START Supplied information

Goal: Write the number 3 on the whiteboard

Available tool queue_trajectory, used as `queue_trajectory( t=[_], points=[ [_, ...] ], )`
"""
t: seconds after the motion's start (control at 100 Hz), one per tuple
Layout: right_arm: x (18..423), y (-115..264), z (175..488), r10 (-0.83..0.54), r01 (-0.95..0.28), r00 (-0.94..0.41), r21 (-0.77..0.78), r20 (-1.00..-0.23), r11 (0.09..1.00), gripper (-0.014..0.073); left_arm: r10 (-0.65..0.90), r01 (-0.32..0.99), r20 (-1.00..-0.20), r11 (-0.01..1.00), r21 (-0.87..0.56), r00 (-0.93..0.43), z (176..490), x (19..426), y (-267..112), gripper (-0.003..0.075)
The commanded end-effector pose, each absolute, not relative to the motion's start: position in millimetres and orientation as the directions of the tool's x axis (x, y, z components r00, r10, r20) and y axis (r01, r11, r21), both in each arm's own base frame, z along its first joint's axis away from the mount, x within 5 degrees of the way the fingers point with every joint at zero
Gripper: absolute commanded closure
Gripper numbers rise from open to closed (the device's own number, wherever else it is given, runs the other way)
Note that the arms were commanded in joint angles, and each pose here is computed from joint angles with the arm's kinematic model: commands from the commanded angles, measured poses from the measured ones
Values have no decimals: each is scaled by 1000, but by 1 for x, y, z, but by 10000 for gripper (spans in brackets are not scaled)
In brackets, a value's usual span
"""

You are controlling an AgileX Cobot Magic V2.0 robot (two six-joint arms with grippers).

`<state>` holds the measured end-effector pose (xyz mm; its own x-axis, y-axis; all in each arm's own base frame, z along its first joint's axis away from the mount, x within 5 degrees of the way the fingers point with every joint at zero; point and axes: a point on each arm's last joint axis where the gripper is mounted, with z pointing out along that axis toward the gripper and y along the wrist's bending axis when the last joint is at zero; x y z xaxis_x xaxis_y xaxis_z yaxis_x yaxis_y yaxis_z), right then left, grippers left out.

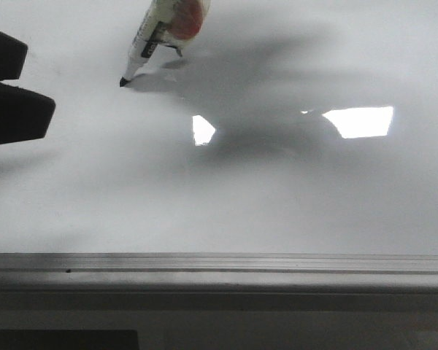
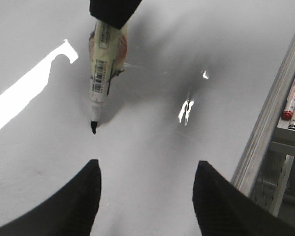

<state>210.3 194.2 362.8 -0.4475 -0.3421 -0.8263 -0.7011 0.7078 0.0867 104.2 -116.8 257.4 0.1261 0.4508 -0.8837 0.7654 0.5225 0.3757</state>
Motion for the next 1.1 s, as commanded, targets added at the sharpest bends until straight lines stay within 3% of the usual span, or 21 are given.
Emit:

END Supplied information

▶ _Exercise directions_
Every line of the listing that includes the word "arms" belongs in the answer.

▶ _Expected output_
Note that the arms were commanded in joint angles, and each pose here is computed from joint angles with the arm's kinematic model: commands from the commanded angles, measured poses from the measured ones
You are controlling an AgileX Cobot Magic V2.0 robot (two six-joint arms with grippers).

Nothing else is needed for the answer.